• Dataset extract:
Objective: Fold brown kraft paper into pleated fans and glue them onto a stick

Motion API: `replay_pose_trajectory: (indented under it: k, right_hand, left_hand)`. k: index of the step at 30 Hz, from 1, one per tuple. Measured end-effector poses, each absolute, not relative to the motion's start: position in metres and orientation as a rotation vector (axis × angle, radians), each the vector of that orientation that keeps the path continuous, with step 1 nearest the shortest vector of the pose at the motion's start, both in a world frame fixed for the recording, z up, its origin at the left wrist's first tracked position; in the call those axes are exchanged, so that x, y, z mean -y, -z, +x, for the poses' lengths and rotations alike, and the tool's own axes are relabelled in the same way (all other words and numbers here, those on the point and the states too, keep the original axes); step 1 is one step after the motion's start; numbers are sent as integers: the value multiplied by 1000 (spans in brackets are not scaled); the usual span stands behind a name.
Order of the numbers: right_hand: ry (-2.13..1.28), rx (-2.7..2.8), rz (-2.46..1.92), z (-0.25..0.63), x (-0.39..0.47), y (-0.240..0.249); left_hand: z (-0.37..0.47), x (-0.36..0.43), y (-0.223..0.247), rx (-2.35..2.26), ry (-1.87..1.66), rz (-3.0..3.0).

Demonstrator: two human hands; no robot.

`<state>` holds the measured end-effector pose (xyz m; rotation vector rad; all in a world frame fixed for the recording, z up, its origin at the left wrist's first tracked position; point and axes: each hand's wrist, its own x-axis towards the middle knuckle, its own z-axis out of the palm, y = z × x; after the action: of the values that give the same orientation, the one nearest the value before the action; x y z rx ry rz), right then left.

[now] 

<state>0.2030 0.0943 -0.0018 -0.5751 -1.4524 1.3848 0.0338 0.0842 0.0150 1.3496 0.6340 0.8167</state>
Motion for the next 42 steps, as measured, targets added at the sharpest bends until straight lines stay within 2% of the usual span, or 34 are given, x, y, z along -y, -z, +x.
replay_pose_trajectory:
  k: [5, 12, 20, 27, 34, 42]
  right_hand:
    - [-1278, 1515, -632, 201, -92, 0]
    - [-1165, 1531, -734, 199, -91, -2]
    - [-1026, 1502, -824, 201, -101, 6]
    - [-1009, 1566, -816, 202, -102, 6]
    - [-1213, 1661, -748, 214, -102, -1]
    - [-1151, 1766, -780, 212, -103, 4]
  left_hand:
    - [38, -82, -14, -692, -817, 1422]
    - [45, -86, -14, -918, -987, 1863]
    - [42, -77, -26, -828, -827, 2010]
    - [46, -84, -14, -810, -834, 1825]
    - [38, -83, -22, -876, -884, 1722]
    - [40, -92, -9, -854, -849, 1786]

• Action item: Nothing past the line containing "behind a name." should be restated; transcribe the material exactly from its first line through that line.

• Exercise output:
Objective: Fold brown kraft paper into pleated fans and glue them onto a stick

Motion API: `replay_pose_trajectory: (indented under it: k, right_hand, left_hand)`. k: index of the step at 30 Hz, from 1, one per tuple. Measured end-effector poses, each absolute, not relative to the motion's start: position in metres and orientation as a rotation vector (axis × angle, radians), each the vector of that orientation that keeps the path continuous, with step 1 nearest the shortest vector of the pose at the motion's start, both in a world frame fixed for the recording, z up, its origin at the left wrist's first tracked position; in the call those axes are exchanged, so that x, y, z mean -y, -z, +x, for the poses' lengths and rotations alike, and the tool's own axes are relabelled in the same way (all other words and numbers here, those on the point and the states too, keep the original axes); step 1 is one step after the motion's start; numbers are sent as integers: the value multiplied by 1000 (spans in brackets are not scaled); the usual span stands behind a name.

No further output will be produced for this exercise.